§ Exercise requirements:
Copy every line of the data that contains the string "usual".

§ Data extract:
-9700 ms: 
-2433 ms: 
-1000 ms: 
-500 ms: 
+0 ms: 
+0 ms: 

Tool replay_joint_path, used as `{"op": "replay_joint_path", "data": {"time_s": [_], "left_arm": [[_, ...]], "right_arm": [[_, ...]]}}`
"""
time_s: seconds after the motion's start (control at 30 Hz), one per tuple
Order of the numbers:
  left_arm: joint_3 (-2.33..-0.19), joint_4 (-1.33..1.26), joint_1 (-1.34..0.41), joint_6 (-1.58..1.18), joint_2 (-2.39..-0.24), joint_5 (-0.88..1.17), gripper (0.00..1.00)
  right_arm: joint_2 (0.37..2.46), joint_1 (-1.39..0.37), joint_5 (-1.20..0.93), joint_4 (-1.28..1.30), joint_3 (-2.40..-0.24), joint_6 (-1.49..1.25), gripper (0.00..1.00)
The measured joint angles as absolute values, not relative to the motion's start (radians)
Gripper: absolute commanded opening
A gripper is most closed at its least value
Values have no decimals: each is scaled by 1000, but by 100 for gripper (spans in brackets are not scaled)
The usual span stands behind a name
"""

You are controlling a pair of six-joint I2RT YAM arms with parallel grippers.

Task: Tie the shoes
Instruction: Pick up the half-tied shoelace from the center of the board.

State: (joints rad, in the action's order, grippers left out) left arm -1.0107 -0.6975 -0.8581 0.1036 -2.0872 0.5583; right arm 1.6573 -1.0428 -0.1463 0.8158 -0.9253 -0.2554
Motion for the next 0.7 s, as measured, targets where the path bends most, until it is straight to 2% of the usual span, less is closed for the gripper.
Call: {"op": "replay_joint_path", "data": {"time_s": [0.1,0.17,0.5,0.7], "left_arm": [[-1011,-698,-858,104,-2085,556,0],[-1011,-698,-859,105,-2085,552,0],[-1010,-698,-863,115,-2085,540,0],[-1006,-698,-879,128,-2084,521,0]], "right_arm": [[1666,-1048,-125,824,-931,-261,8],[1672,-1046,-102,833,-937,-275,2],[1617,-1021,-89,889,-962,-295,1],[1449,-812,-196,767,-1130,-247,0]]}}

§ Answer box:
The usual span stands behind a name
Motion for the next 0.7 s, as measured, targets where the path bends most, until it is straight to 2% of the usual span, less is closed for the gripper.

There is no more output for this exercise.